[Date Prev][Date Next][Thread Prev][Thread Next][Date Index][Thread Index]

Re: [HTCondor-users] jobs not executing



Yes, the problem was a DLL that I was not copying over with the executable. I had updated Postgres as part of this switching process and that was my mistake. One of the needed DLLs had changed names but I didn't know that and had expected such a problem to show up in the error log.

The jobs seem to be working now, and on all the worker nodes.

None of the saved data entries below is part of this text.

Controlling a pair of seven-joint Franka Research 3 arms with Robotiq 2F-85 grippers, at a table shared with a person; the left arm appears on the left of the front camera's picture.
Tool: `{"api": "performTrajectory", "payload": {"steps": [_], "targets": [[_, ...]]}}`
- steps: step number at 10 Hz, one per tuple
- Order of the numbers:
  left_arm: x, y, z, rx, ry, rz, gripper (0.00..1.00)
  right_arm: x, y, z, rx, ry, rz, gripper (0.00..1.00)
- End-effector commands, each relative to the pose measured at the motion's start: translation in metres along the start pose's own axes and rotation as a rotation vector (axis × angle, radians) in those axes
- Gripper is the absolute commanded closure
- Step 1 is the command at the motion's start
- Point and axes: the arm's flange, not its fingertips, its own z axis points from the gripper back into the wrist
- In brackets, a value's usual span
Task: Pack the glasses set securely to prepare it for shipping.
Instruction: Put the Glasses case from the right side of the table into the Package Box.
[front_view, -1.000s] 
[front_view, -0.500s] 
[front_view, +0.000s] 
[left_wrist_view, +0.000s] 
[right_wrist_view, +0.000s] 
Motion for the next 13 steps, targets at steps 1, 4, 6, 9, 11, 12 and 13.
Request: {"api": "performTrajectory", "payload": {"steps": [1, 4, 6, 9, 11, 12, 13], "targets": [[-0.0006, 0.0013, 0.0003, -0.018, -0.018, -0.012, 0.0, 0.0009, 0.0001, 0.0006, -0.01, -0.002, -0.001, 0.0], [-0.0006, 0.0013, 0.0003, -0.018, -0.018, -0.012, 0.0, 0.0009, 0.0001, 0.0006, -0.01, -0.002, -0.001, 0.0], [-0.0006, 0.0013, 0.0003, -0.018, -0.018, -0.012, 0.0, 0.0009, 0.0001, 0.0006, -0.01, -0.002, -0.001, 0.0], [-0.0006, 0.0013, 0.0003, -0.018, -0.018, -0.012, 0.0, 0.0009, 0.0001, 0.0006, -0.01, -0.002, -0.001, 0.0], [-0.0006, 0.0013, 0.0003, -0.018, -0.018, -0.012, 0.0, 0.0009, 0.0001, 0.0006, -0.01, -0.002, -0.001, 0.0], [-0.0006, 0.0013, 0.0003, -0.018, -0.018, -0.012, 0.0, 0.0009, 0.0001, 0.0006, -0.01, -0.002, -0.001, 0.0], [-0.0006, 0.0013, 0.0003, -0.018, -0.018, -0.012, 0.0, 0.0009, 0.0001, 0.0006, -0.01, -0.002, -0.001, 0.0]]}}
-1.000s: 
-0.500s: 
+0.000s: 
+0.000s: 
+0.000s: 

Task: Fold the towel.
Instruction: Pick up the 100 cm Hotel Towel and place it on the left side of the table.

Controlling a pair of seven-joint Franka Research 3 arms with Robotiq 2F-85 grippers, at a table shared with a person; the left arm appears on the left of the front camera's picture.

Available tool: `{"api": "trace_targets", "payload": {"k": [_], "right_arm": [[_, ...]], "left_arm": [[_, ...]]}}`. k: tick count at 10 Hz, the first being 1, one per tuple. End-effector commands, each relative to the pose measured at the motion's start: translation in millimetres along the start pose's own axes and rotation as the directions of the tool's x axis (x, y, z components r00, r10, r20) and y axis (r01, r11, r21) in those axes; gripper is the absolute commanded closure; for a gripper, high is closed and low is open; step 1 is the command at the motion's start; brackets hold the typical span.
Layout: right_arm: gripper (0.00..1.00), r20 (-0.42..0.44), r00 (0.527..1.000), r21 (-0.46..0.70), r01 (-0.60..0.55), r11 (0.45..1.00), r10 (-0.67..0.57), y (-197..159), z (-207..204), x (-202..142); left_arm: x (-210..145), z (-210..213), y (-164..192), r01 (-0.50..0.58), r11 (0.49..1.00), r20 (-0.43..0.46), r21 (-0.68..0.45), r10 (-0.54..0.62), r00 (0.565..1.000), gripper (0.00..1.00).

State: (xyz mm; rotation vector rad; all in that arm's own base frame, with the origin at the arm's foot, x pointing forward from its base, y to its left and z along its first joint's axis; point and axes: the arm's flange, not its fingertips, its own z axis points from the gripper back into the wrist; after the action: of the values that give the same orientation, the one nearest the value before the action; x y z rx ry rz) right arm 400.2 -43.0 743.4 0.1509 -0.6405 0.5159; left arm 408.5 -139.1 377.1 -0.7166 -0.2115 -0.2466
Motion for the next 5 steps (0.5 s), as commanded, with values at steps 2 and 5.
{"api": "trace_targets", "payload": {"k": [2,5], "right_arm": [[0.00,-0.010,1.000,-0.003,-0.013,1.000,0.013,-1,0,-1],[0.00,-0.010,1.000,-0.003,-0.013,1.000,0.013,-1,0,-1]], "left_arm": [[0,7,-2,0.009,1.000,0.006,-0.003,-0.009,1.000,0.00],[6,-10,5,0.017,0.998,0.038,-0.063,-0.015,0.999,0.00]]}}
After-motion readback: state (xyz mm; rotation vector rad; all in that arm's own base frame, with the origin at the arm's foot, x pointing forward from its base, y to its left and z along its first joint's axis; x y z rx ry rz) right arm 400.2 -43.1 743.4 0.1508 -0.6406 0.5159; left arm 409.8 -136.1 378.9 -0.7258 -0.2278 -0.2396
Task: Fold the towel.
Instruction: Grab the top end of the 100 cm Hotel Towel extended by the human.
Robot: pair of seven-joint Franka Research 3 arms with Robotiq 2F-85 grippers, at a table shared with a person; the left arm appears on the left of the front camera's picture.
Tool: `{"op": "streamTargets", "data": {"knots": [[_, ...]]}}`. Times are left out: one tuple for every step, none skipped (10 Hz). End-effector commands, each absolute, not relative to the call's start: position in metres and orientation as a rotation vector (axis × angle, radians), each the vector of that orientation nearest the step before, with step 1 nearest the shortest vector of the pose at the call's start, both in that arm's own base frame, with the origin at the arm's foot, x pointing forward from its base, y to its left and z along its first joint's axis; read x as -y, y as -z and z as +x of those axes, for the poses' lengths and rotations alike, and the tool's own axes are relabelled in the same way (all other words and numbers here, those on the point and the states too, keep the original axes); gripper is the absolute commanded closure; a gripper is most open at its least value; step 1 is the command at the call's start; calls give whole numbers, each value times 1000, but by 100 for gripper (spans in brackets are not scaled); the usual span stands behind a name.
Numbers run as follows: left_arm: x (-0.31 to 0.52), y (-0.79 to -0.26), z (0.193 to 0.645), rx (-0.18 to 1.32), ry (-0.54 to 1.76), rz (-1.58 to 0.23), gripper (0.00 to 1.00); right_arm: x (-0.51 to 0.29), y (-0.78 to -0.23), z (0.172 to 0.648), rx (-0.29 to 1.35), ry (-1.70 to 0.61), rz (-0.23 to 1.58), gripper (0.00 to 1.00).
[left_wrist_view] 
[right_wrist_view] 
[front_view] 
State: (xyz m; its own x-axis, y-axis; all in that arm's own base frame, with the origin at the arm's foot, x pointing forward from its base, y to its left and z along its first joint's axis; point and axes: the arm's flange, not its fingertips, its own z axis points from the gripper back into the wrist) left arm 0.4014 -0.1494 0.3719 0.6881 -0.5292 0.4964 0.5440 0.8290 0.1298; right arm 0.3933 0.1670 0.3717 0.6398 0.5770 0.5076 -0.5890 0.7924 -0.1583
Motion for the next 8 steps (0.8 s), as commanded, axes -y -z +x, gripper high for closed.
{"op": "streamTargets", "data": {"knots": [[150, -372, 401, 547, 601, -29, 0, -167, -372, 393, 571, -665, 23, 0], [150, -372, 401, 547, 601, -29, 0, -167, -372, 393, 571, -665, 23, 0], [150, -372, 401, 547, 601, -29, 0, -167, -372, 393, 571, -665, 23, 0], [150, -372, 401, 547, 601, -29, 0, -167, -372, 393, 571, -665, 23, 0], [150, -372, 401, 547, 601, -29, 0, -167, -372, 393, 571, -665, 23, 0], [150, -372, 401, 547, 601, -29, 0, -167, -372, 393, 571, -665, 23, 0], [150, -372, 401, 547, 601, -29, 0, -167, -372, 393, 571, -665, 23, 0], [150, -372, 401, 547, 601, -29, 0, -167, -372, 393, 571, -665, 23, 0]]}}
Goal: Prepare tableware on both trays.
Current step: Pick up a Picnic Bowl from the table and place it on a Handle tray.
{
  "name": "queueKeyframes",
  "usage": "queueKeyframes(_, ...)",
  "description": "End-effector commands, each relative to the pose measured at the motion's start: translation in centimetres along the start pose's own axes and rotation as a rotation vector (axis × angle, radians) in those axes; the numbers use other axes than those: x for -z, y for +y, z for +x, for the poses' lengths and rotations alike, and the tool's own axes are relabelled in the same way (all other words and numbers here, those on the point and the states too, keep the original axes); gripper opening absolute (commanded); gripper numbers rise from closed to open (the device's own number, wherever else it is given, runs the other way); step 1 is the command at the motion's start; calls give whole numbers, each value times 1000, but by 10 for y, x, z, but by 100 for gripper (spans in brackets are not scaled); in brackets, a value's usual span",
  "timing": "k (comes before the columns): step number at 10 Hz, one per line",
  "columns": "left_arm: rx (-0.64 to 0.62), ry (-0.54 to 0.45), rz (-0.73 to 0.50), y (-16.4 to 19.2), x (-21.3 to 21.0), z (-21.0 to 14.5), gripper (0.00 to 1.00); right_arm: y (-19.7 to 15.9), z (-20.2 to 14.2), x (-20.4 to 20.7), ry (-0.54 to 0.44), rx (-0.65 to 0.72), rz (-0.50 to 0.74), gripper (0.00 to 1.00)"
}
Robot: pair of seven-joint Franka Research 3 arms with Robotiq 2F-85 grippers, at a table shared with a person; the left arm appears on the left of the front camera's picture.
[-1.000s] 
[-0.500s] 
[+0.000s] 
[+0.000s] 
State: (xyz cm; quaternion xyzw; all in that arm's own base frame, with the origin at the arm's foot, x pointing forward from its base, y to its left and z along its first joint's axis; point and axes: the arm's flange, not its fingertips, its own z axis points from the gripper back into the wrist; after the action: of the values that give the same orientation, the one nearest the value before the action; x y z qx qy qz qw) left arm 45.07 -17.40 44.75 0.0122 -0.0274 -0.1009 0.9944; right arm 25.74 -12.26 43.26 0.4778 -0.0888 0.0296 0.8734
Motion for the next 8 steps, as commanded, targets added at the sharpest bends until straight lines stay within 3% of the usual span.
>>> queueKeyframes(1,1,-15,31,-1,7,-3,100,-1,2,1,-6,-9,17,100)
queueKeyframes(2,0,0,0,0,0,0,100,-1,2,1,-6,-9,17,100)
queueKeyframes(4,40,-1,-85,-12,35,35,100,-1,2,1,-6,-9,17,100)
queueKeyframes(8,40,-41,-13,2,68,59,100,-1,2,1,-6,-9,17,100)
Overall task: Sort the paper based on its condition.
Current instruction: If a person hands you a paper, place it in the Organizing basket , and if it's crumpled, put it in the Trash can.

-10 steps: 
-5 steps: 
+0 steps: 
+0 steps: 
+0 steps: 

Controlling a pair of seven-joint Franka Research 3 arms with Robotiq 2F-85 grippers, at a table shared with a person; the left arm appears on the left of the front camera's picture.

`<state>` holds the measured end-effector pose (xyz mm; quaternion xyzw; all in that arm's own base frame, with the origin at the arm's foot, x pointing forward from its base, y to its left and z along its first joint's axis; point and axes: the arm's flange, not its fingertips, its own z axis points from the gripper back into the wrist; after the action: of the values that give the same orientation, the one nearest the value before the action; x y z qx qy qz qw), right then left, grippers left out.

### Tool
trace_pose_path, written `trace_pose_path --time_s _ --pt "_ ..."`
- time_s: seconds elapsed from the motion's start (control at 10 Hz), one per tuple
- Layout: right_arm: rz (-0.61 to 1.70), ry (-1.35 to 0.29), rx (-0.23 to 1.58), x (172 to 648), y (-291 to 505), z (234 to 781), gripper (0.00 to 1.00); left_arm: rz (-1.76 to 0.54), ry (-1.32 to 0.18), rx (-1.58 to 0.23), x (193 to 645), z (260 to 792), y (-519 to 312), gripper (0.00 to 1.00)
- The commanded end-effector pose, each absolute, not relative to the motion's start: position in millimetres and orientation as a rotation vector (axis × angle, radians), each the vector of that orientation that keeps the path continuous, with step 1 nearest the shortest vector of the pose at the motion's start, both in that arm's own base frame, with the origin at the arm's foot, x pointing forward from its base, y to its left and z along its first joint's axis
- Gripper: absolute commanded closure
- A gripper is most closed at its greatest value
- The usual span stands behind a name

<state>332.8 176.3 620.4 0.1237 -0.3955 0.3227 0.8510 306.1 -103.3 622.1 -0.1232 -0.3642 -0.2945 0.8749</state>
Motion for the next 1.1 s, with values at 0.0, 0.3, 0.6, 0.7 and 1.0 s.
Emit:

Thank you for the suggestion.


Quoting "Michael Aschenbeck" <m.g.aschenbeck@xxxxxxxxx>:

I get those type of exit codes when one of my executables throws an
exception, doesn't have the required DLL's, etc.  I know your worker nodes
didn't change much, but if this were me I would emulate the job without
condor on one of the nodes.  i.e. create a folder called "condorTest" on
one of the worker nodes, put the exe in there, put any transfer input files
there you might have used (and no other files), open a command
window/terminal and enter "yourprogram argument1 argument2..."  If it runs
through fine, you have narrowed it down to some sort of configuration
issue, if it doesn't, your configuration isn't the main problem.

Mike


On Mon, Jan 28, 2013 at 7:41 AM, <brad.32@xxxxxxxxxxx> wrote:

These are some of the parameters in the master condor_config:

CONDOR_HOST=$(FULL_HOSTNAME)
ALLOW_ADMINISTRATOR=$(IP_**ADDRESS)
ALLOW_READ=*
ALLOW_WRITE=*
START=FALSE

Clients:
CONDOR_HOST=master ip
ALLOW_ADMINISTRATOR=master ip
ALLOW_READ=*
ALLOW_WRITE=*
START=TRUE

Anything else that would be helpful to know about this configuration?

Quoting brad.32

 I'm trying to move the HTCondor master from one Windows 7 computer to
another and still use the computers that were in the original pool, so
uninstalled HTCondor on the both of these Win7 machines and reinstalled on
what is to be the new master. The new master has a new condor_config.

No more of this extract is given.